- [INFORMATION PROVIDED]
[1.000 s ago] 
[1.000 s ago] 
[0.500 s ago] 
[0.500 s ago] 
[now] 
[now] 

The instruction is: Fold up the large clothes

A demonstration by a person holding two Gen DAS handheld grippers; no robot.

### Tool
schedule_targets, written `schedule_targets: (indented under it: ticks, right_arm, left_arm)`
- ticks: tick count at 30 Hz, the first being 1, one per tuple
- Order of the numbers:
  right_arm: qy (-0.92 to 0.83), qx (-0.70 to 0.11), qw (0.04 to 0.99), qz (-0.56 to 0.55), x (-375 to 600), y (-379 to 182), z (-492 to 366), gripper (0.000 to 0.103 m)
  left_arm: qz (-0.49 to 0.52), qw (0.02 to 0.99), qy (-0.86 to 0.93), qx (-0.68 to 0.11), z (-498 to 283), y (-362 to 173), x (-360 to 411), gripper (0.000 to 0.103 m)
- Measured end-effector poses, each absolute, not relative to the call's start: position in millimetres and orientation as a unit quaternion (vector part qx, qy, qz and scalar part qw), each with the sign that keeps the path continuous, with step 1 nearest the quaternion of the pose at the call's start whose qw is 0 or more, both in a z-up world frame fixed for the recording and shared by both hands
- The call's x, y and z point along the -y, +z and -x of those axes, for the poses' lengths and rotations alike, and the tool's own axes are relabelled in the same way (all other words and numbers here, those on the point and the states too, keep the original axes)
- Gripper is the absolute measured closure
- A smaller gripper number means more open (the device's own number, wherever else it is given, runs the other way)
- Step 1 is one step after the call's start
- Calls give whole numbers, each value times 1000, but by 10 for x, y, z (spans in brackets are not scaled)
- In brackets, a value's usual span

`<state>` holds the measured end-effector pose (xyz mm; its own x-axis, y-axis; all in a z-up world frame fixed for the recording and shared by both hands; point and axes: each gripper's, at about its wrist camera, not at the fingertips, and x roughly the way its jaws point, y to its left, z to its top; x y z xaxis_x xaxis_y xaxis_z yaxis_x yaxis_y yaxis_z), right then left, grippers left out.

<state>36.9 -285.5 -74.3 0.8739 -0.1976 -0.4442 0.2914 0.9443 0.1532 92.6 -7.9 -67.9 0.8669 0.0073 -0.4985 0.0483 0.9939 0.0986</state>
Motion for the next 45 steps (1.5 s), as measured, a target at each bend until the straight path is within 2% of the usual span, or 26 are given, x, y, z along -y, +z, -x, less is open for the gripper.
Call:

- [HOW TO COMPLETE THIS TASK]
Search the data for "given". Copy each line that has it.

- [EXPECTED ANSWER]
- A smaller gripper number means more open (the device's own number, wherever else it is given, runs the other way)
Motion for the next 45 steps (1.5 s), as measured, a target at each bend until the straight path is within 2% of the usual span, or 26 are given, x, y, z along -y, +z, -x, less is open for the gripper.

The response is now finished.